💡 Philosophy

My ideals, principles, and approach to work

I find people and organize chaos.

That's been the pattern my whole life - whether I was running a music production business, supporting executives at IBM, executive producing video projects, or mentoring 500+ advisors at Apple. I see how systems work, spot where they break down, and connect the right people to fix them.

Nothing is about me. You can't lift a car alone.

Product management isn't about individual achievement - it's about making the team successful. My job is to take the heat so engineering can focus on building great things. I own the what and why. They own the how. When something succeeds, the team gets credit. When something fails, I ask myself first: did I ask the right questions? Did I lose something in translation? Did I hallucinate information?

Build for real problems, not theoretical ones.

I've spent 13 years working with advisors. I know the difference between tools that look good in demos and tools that actually help people do their jobs. The note organization tool I'm building isn't based on a hypothesis - it's based on watching hundreds of advisors struggle with the cognitive shift from thinking in narrative to forcing structured output. Meet users where they are, not where you wish they were.

Say no to many things. Say yes to very few.

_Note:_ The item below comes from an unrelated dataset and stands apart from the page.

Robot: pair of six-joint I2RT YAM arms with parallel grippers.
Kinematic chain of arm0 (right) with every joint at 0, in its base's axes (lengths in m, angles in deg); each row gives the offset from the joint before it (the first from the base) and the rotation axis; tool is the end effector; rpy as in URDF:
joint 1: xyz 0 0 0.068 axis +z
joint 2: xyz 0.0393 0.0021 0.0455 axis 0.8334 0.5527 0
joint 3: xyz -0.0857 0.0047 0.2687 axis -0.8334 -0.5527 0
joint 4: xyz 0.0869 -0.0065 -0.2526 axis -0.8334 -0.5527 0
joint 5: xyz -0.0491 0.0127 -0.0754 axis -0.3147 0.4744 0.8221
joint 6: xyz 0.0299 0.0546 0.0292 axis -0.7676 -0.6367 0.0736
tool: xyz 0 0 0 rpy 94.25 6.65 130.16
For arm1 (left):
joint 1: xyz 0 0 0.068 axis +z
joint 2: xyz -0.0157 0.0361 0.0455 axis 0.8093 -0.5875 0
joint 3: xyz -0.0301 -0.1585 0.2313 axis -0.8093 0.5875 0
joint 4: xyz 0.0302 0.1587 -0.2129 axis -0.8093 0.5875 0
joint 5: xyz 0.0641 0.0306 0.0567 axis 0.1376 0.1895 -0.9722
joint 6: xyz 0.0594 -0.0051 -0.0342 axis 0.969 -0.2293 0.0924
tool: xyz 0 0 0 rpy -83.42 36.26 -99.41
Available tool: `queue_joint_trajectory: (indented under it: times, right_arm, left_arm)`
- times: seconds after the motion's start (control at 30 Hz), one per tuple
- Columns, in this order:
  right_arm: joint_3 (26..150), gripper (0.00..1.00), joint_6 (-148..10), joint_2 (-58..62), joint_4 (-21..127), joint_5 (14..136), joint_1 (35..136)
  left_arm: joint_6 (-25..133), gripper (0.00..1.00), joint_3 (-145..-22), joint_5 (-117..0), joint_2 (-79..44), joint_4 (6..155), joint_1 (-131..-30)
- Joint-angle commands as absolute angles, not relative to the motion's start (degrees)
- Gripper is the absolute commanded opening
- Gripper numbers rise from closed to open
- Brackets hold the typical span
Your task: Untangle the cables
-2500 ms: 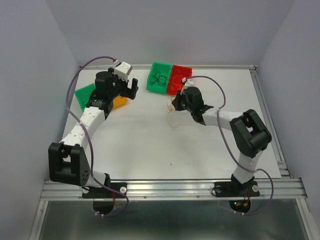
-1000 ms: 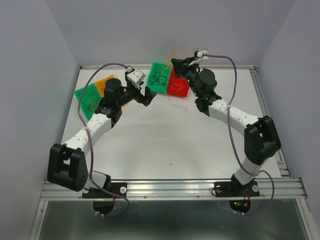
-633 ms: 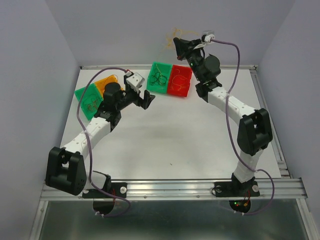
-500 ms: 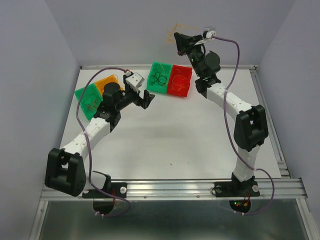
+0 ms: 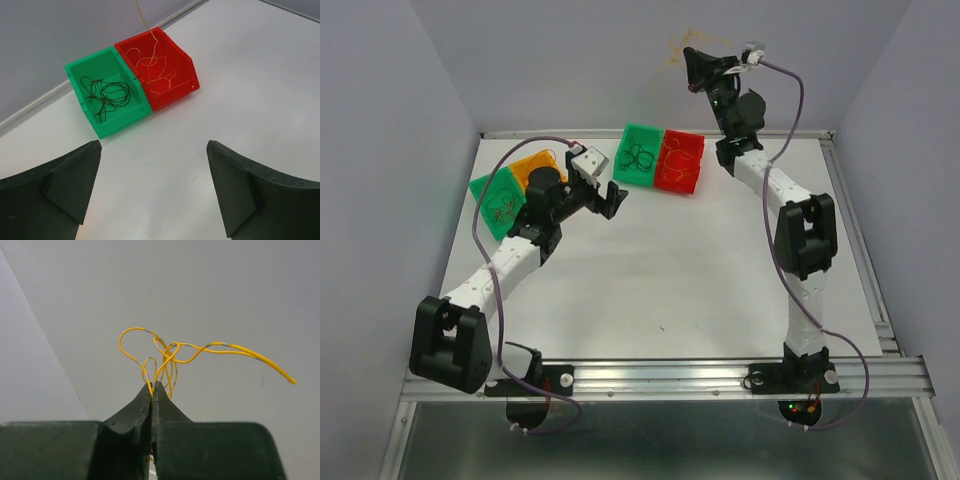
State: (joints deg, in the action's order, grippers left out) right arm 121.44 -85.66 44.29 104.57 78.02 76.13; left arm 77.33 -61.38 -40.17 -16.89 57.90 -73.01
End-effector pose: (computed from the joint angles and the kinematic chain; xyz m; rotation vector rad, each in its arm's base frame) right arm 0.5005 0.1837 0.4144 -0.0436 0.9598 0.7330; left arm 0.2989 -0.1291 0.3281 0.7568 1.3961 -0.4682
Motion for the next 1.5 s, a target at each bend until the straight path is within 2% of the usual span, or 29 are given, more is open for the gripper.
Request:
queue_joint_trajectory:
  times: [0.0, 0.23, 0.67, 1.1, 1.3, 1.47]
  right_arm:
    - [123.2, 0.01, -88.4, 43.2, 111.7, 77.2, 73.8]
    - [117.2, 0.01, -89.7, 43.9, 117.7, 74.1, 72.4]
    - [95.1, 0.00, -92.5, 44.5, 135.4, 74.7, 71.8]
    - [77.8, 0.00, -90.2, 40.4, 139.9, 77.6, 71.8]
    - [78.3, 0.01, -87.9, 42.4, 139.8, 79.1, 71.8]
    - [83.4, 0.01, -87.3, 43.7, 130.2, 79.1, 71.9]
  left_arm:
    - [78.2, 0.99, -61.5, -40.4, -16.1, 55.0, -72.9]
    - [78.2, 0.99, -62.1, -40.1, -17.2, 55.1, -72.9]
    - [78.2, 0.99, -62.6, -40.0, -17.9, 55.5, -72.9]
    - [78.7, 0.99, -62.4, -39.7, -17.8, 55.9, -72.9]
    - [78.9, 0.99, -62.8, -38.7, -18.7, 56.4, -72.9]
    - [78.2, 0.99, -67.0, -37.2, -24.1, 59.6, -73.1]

The hardest part of product management isn't deciding what to build - it's deciding what not to build. I've seen organizations say yes to everything: every feature request, every trend, every stakeholder demand. They built complexity that collapsed on itself. Good product management is about focus. Build things that matter. Say no to the rest.

Design for pendulum swings.

I've been at Apple 13 years. I've worked professionally for 27 years across multiple industries. I've seen pendulum swings - remote work to office mandates, move fast to compliance-heavy, AI hype to AI skepticism. Tools built for one extreme become obsolete when the pendulum swings back. The question is: are we building flexible foundations around fundamental problems, or rigid solutions optimized for today's trends? Foundations survive. Trends don't.
Prototype before committing resources.

I build with local models first because I want to validate concepts before asking for production resources. Can we solve the core problem? Does the approach actually work? What breaks when we test it with real users? Fail small and early, not big and late.

See the forest and the seeds.

I understand both the big picture and the individual contributions that make it work. That's systems thinking - recognizing how pieces connect, where dependencies exist, what breaks when one part fails. Twenty years ago, I thought I just "saw things differently." Now I know that's product management: understanding the whole system well enough to know where to intervene.

I'm the office linebacker.

My job is to protect the team - from unclear requirements, from changing priorities, from pressure to ship faster than is realistic. I take the hits. I absorb the uncertainty. I create space for the team to do great work. Because nothing is about me. It's about making everyone around me successful.